Task brief >> Repeat the lines below exactly as written, please, from the line with "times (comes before" to the line with "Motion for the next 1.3", both lines included, and no others.

Material for the task >>
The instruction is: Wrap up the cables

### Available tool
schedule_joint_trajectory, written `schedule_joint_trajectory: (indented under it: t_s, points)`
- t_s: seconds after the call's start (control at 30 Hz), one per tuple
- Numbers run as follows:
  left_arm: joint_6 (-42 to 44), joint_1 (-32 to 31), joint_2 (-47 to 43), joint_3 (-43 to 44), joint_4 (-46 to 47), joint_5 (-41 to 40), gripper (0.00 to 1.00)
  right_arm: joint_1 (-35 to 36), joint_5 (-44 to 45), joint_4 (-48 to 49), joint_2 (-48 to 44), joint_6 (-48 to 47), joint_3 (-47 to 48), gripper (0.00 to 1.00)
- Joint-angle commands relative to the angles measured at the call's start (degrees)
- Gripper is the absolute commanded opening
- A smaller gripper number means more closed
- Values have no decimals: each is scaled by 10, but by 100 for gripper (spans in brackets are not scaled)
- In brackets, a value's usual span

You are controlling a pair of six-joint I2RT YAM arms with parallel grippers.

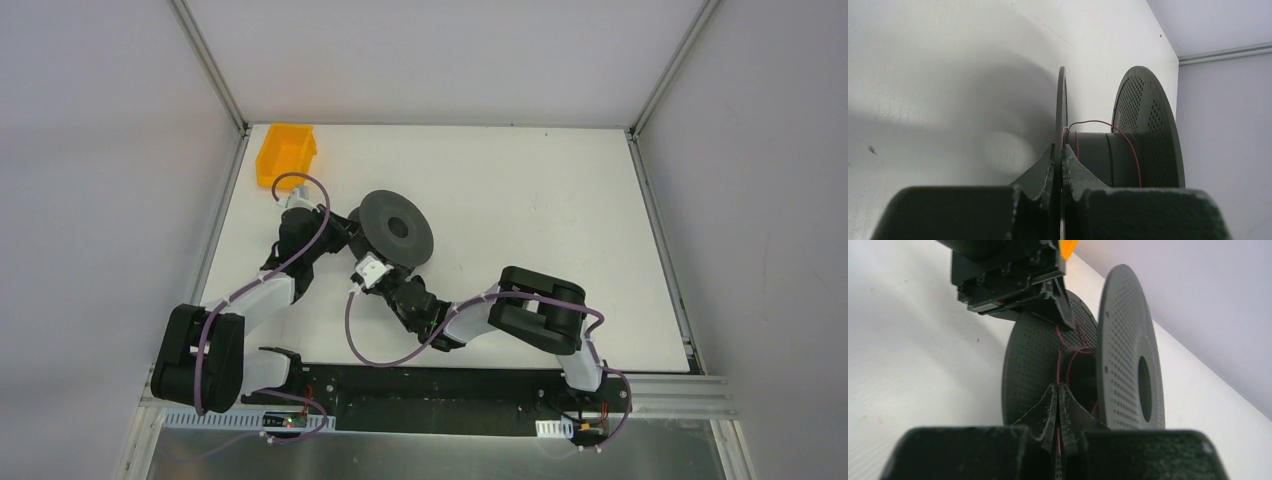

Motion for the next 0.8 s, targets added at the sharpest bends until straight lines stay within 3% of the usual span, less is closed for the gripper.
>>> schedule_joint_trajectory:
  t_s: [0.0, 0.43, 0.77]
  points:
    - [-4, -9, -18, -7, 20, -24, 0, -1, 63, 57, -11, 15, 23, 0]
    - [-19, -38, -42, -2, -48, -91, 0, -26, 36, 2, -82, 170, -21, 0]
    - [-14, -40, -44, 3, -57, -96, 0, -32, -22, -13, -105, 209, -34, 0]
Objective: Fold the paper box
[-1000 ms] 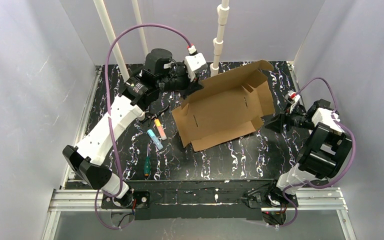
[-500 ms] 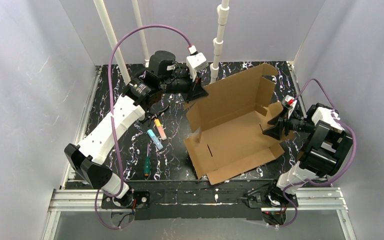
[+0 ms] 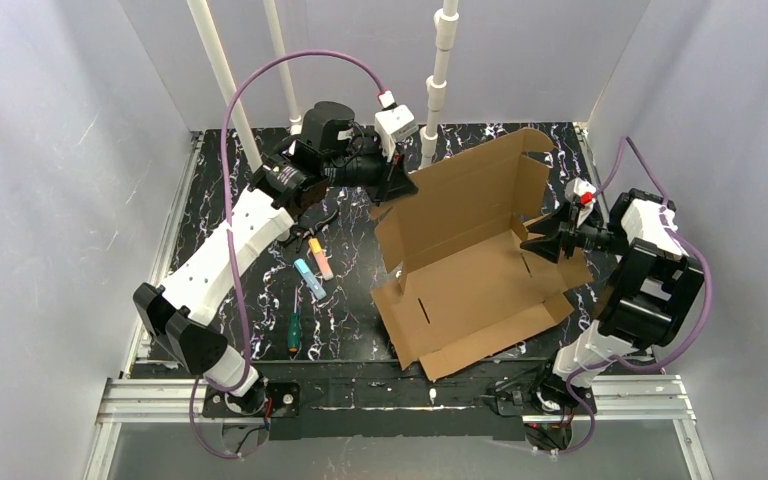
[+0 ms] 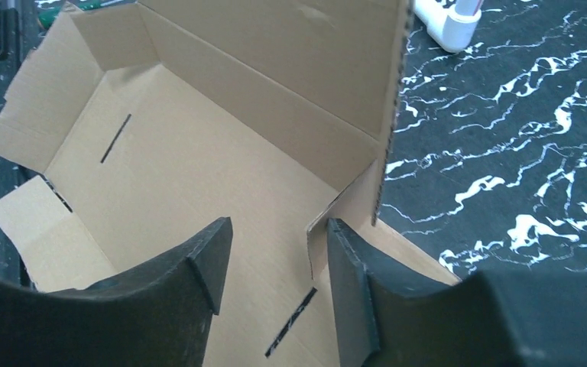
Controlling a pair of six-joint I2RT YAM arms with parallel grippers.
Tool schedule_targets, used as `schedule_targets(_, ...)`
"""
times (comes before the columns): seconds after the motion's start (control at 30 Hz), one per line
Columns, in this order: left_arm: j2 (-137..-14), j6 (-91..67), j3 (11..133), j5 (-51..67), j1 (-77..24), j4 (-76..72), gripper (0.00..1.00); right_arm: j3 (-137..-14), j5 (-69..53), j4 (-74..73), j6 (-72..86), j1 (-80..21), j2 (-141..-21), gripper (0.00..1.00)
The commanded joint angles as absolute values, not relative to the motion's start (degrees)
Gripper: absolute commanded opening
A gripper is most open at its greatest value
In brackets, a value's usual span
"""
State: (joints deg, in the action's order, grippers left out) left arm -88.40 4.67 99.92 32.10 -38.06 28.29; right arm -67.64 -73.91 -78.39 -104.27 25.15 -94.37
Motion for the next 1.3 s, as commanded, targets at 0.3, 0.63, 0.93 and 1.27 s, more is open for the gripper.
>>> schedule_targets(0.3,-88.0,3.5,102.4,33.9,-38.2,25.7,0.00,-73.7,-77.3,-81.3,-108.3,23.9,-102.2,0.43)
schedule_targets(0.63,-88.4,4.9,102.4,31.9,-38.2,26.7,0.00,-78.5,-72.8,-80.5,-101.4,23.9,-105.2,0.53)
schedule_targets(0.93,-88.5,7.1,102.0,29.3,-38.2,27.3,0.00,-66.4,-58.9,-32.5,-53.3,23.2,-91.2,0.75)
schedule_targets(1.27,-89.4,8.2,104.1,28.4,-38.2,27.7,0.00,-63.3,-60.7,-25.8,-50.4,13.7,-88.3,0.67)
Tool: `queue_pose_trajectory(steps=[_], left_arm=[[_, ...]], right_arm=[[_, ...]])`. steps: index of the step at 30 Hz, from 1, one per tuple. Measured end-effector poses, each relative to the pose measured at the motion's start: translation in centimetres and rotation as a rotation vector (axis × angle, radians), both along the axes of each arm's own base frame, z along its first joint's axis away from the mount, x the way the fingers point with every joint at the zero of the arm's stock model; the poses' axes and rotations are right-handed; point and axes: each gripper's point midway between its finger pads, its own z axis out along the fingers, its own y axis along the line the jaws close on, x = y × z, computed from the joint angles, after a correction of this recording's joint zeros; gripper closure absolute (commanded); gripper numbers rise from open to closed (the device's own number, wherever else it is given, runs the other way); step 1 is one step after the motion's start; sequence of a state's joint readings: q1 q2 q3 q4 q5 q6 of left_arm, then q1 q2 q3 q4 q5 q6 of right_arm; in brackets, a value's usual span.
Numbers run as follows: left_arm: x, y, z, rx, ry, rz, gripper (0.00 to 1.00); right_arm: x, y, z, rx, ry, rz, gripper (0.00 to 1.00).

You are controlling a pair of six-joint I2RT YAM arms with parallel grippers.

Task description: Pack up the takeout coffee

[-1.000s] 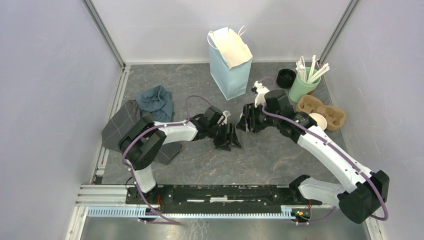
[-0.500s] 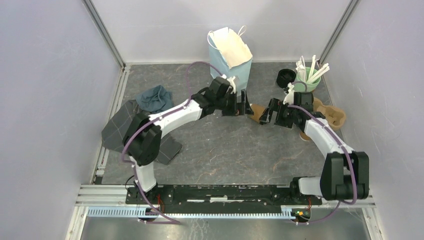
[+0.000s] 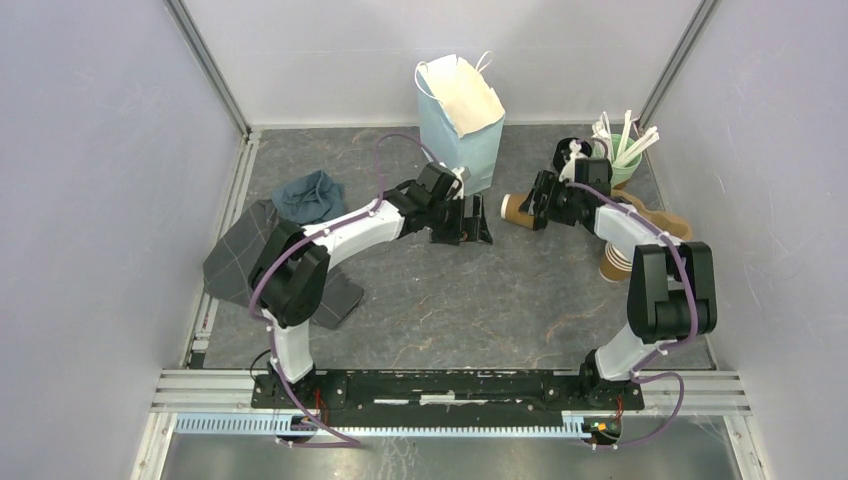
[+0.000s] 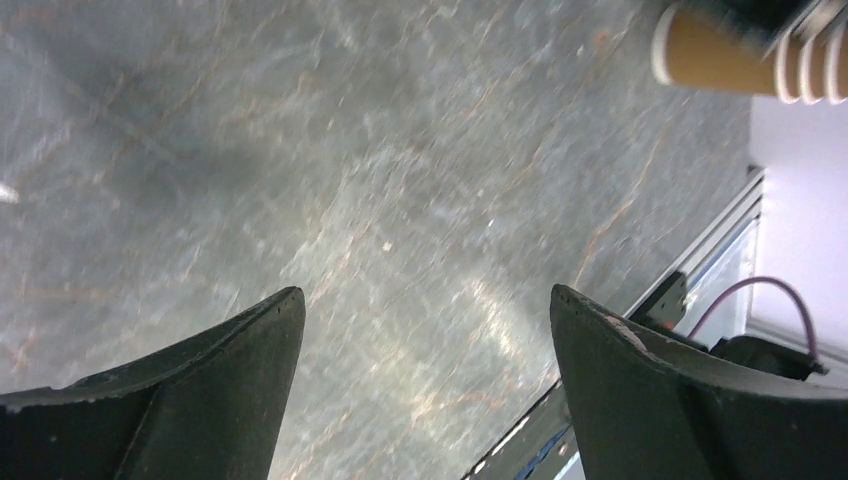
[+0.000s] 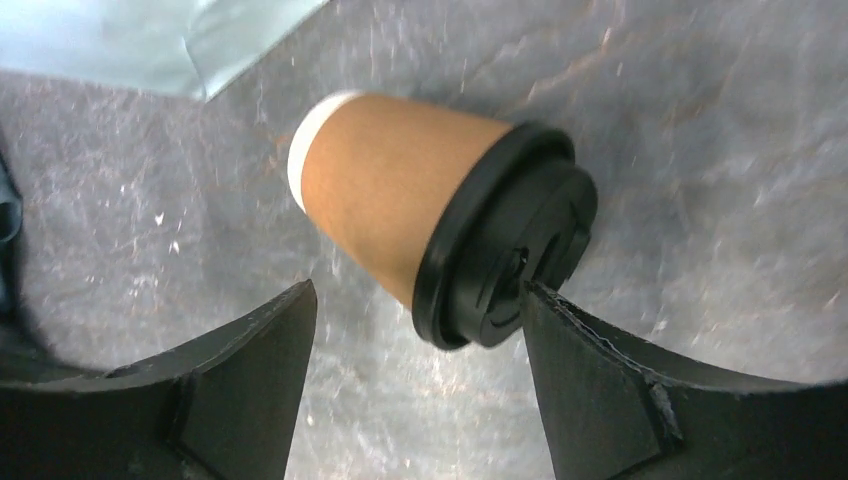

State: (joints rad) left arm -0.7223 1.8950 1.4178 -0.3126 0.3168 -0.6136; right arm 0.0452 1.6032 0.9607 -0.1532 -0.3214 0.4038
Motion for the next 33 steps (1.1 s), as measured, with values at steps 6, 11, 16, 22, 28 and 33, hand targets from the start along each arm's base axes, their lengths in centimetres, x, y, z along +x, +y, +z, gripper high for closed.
queue_pose_trajectory(steps=[6, 11, 16, 22, 28, 33], left_arm=[[-2.7, 2.4, -0.9, 0.042, 0.040, -0.005, 0.03], [-3.8, 3.3, 0.2, 0.032, 0.030, -0.007, 0.03], [-4.0, 3.4, 0.4, 0.027, 0.030, -0.009, 0.03], [-4.1, 3.4, 0.3, 0.028, 0.034, -0.012, 0.03], [-4.2, 3.4, 0.3, 0.023, 0.039, -0.018, 0.03], [-4.3, 3.4, 0.4, 0.020, 0.040, -0.021, 0.03]], right_arm=[[3.9, -1.0, 1.4, -0.091, -0.095, 0.012, 0.26], [5.6, -1.3, 0.5, -0.122, -0.106, 0.029, 0.42], [6.6, -1.4, 0.4, -0.121, -0.122, 0.043, 0.58], [7.1, -1.8, 0.9, -0.142, -0.140, 0.056, 0.63], [6.7, -2.0, 0.7, -0.171, -0.130, 0.081, 0.67], [5.4, -2.3, 1.0, -0.232, -0.101, 0.092, 0.69]])
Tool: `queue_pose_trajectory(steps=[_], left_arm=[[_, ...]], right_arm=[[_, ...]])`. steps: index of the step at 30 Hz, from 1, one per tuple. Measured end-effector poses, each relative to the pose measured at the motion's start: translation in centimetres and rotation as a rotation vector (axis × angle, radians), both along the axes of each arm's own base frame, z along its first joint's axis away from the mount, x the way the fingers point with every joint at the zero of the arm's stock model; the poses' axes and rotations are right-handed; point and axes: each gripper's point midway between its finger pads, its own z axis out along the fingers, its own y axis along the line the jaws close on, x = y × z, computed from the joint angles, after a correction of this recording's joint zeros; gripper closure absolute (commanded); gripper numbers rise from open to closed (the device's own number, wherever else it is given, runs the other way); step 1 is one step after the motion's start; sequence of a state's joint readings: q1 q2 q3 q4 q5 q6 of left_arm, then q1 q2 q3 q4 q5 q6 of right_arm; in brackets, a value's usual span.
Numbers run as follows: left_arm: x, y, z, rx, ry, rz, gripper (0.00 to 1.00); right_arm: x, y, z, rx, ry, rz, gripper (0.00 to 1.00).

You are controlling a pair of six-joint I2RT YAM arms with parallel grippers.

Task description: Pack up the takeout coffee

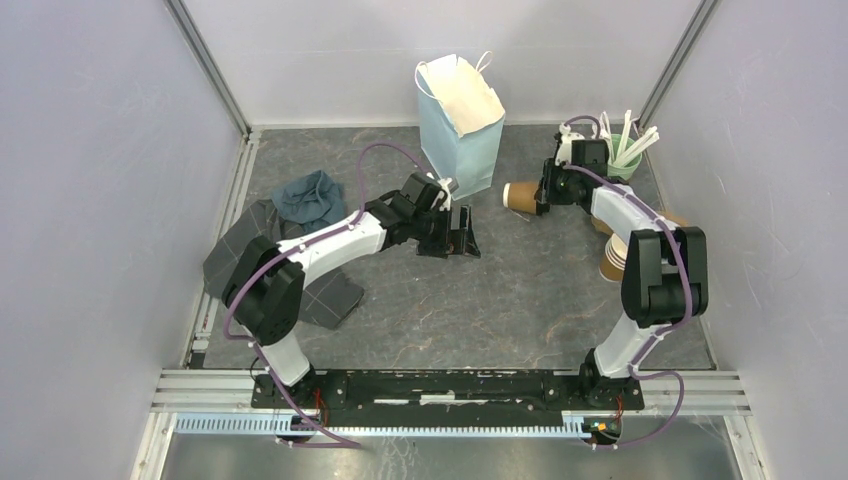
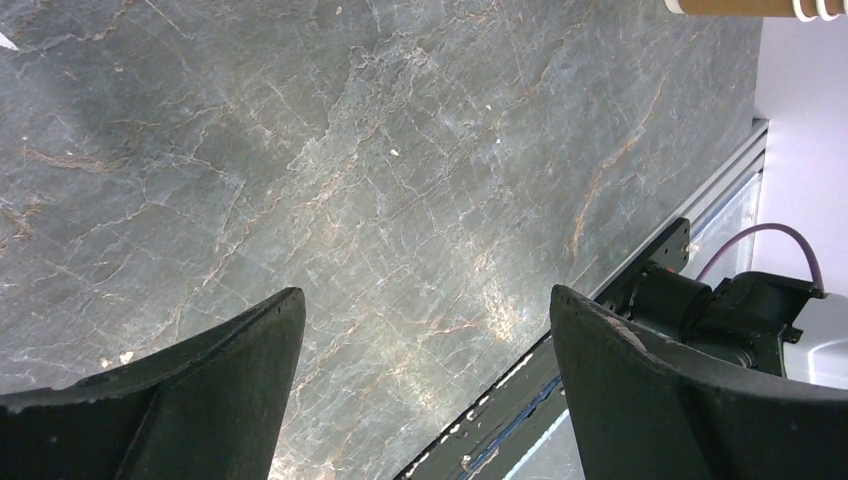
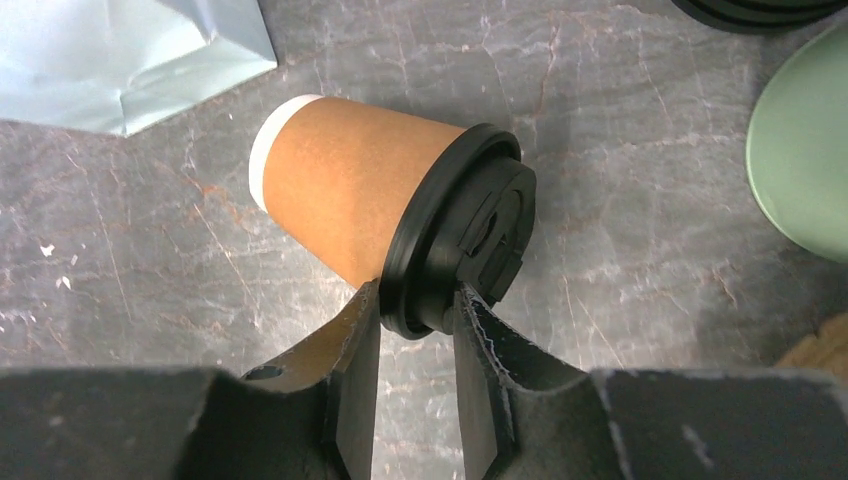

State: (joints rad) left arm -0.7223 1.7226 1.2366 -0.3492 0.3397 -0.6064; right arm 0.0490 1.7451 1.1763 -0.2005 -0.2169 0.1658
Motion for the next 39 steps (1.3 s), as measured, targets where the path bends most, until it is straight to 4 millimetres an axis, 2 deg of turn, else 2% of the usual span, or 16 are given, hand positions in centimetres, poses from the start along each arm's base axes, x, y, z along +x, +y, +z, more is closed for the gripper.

Solution to this exercise >>
times (comes before the columns): seconds after the motion's start (control at 30 Hz), one per line
Columns, in this order: left_arm: j2 (-137..-14), j6 (-91..67), j3 (11..133), j5 (-51..67), j1 (-77..24), j4 (-76..72), gripper (0.00..1.00); right_arm: j3 (-137..-14), j5 (-69..53), j4 (-74..73), j6 (-72..86), j1 (-80..21), j2 (-141..-21), gripper (0.00..1.00)
The commanded joint angles as absolute values, not relative to the motion's start (degrees)
Gripper: absolute commanded opening
A gripper is most open at its greatest value
In brackets, a value's usual span
"""
State: (joints deg, in the action's order, grippers left out) left arm -88.40 4.67 99.92 32.10 -38.06 28.29; right arm -67.64 -73.91 -78.39 -104.27 25.15 -94.37
Motion for the next 1.3 s, as commanded, targets at 0.3, 0.63, 0.93 and 1.27 s, more is open for the gripper.

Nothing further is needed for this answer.